Kini darah kedua belah pihak telah semburat dan keadilan menuntut untuk ditegakkan. Keluarga dari
pihak Ansor tidak terima dengan pembunuhan itu. Mereka lantas mendatangi Nabi, memohon bantuan
agar beliau sudi membantu menuntut keadilan pada orang Yahudi.

Masalah ini sebetulnya mudah untuk diselesaiakan seandainya saja kaum Yahudi mau duduk
bersama Nabi untuk membicarakan hal tersebut. Sesuai dengan tujuan pertama datang ke Madinah,
beliau mengemban tugas sebagai juru damai. Saat itu Nabi menghubungi pihak-pihak yang terlibat
dalam pertikaian di pasar itu dan memperingatkan kepada orang Yahudi agar jangan mengganggu lagi
warga Muslim. Serta tetap menjaga perjanjian perdamaian dan saling menghormati dalam keragaman
beragama. Sayang mereka justru menampakkan kepongahannya dengan memamerkan sekitar tujuh
ratus tentara bersenjata lengkap di dalam benteng Qainuqo'. Itu adalah dua kali lipat jumlah tentara
Muslim yang diberangkatkan ke Badar. Selain itu, mereka juga mengatur barisan dengan memohon
bantuan kepada sekutu lamanya, Ibn Ubayy dan 'Ubadah ibn Shamit dari suku Khazraj.

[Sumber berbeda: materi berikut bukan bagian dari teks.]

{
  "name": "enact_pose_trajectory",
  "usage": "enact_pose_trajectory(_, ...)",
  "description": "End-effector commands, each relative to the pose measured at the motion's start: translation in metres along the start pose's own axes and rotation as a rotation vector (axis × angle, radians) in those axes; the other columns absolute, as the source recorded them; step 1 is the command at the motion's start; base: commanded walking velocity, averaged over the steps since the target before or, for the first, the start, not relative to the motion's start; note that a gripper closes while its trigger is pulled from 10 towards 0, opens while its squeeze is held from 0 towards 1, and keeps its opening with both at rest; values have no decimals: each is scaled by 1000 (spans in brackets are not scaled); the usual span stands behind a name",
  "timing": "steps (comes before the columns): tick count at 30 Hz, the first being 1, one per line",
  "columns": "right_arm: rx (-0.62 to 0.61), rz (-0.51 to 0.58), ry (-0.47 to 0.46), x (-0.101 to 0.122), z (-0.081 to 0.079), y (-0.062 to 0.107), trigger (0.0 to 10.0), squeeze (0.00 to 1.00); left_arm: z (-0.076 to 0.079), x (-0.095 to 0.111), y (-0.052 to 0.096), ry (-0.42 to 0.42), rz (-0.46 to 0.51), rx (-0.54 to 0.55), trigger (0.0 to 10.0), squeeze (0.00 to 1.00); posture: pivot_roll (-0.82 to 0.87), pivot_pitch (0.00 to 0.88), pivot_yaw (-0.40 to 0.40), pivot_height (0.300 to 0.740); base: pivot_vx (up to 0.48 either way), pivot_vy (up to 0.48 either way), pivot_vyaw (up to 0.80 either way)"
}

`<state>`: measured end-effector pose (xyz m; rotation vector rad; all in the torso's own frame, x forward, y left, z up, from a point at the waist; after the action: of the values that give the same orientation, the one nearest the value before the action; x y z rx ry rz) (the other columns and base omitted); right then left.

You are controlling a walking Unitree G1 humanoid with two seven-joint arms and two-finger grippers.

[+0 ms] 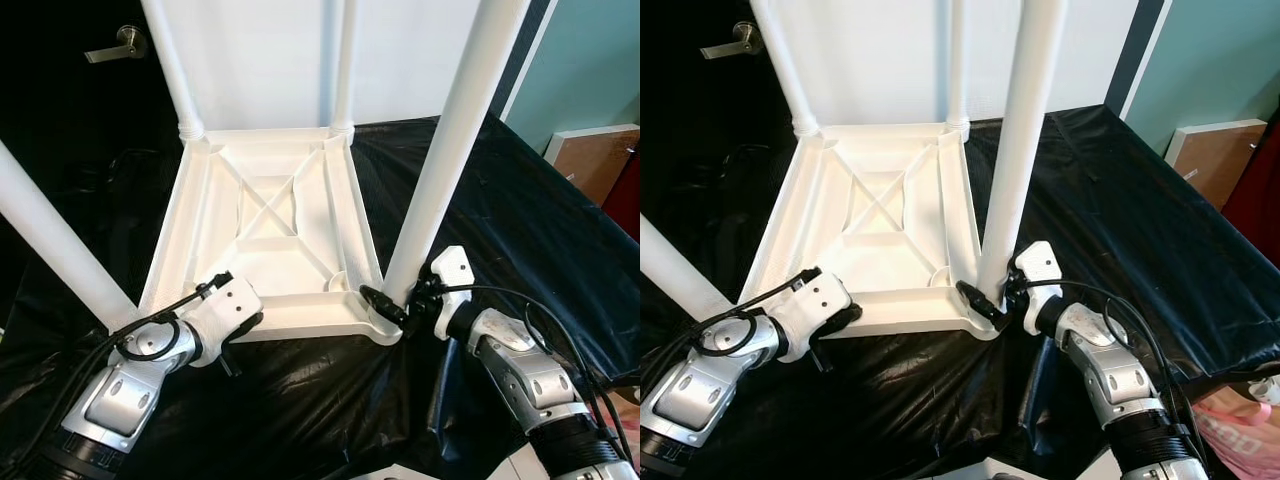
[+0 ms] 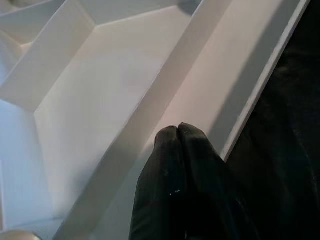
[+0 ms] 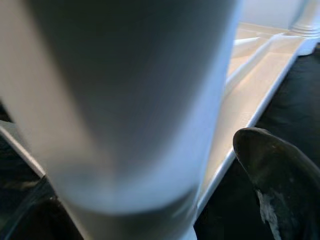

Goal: Building children table

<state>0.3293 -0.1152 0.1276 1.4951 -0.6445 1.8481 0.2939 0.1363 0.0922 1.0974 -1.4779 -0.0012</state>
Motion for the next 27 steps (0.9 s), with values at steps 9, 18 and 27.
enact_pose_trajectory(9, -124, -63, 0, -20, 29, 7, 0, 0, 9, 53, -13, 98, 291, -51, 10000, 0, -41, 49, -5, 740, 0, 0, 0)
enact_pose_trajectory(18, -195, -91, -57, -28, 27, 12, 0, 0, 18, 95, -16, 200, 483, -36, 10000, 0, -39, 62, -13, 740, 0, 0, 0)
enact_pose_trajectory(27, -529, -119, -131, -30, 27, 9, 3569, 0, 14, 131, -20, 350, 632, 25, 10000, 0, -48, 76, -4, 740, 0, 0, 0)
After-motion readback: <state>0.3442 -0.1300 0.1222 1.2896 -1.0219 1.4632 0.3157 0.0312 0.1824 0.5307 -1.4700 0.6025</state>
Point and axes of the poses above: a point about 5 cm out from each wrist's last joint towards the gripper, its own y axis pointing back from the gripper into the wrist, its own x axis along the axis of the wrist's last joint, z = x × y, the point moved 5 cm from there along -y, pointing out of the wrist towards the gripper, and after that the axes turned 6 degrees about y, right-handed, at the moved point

Kaum Yahudi telah melakukan kesalahan besar dengan mengambil tindakan gegabah itu.
Mereka tak sadar, bahkan gelap mata, bahwa orang-orang Arab yang dulu berdampingan dengan
mereka, kini hampir separo lebih telah menyatakan keteguhannya untuk ikut serta mengamankan
Madinah dari berbagai tindak keonaran. Apalagi setelah kemenangan Badar, banyak di antara mereka
yang akhirnya berkenan membuka kerjasama dengan kaum Muslimin. Ibn Ubayy saat ini juga tidak
begitu berpengaruh, bahkan ketika ia mengajak berembuk dengan 'Ubadah ibn Shamit akan nasib
sekutu Yahudinya itu, 'Ubadah tetap kukuh bahwa siapa saja yang tidak menghormati piagam Madinah,
maka mereka pantas dihukum. Akhirnya Ibn Ubayy pun tidak bisa menyokong bantuan militer pada
Yahudi Qainuqo'.

Pada pertengahan Syawal, Rasulullah memimpin pasukannya untuk mengepung bani Qainuqo'
yang membangkang. Di awal masih menampakkan kesombongannya karena mereka yakin akan
mendapatkan sokongan dari Ibn Ubayy. Tetapi setelah dua pekan bertahan, akhirnya mereka sadar
bahwa bantuan tidak mungkin datang. Harapan mereka telah berganti dengan cemas. Sampai di sinilah
mereka mampu bertahan dari kepungan kaum Muslim dan akhirnya memutuskan untuk menyerah
tanpa syarat.

Sikap ini ditanggapi baik oleh Rasulullah, meskipun bukan berarti beliau tidak akan menindak
tegas pelanggaran itu. Ibn Ubayy tergopoh-gopoh mendatangi kemah Rasulullah untuk memohonkan
ampun. Ia khawatir Rasul akan membunuhi kaum lelakinya dan menahan perempuan serta anak-anak
seperti yang sering terjadi di padang pasir. Rasulullah tidak seperti itu. Beliau menerima tawaran dari
Yahudi yang menyatakan siap angkat kaki dari Madinah asal dijamin keselamatannya. Pihak Yahudi dan
Muslim setuju, mereka akan keluar dari Madinah dengan jaminan keselamatan akan tetapi mereka
harus melucuti persenjataan perangnya.
Adalah 'Ubadah ibn Shamit yang beliau tunjuk untuk mengurusi kesepakatan itu. Di hari yang
ditentukan, orang-orang Yahudi keluar meninggalkan Madinah dengan membawa barang- barang yang
dapat mereka muat di atas punggung unta. Mereka menuju utara dan menetap di pinggiran Syiria.